Fix datatype confusion with the new lossy GiST distance functions.

We can only support a lossy distance function when the distance function's
datatype is comparable with the original ordering operator's datatype.
The distance function always returns a float8, so we are limited to float8,
and float4 (by a hard-coded cast of the float8 to float4).

In light of this limitation, it seems like a good idea to have a separate
'recheck' flag for the ORDER BY expressions, so that if you have a non-lossy
distance function, it still works with lossy quals. There are cases like
that with the build-in or contrib opclasses, but it's plausible.

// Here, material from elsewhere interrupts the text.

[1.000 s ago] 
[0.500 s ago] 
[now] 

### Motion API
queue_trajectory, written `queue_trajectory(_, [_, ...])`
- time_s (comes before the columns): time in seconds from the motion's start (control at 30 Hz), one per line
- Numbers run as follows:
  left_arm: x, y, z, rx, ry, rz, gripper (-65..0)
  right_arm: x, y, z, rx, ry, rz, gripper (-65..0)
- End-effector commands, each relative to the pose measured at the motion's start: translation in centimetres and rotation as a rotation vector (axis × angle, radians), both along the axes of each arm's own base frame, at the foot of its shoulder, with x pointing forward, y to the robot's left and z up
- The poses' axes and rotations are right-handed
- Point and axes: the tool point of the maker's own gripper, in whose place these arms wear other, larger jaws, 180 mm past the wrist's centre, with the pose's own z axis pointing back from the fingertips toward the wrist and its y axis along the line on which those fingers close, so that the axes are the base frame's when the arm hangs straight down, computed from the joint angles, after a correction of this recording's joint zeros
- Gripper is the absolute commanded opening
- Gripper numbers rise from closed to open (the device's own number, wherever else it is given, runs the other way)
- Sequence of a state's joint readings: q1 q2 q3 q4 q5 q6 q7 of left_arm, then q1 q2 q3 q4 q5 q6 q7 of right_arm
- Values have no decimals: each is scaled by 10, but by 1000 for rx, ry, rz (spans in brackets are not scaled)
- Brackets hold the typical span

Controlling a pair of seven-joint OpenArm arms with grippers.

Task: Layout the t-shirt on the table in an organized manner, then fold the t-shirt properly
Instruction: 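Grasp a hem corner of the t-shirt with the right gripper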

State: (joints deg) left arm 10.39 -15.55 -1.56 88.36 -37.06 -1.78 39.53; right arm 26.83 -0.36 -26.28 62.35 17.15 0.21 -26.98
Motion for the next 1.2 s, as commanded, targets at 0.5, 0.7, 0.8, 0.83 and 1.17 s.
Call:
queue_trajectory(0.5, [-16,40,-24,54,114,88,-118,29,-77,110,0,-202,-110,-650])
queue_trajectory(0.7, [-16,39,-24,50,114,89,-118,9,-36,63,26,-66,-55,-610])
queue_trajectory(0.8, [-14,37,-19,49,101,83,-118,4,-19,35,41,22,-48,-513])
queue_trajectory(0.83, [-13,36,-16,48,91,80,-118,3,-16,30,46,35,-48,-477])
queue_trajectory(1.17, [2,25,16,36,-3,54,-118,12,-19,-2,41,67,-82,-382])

There was a hidden assumption that the ORDER BY values returned by GiST
match the original ordering operator's return type, but there are plenty
of examples where that's not true, e.g. in btree_gist and pg_trgm. As long
as the distance function is not lossy, we can tolerate that and just not
return the distance to the executor (or rather, always return NULL). The
executor doesn't need the distances if there are no lossy results.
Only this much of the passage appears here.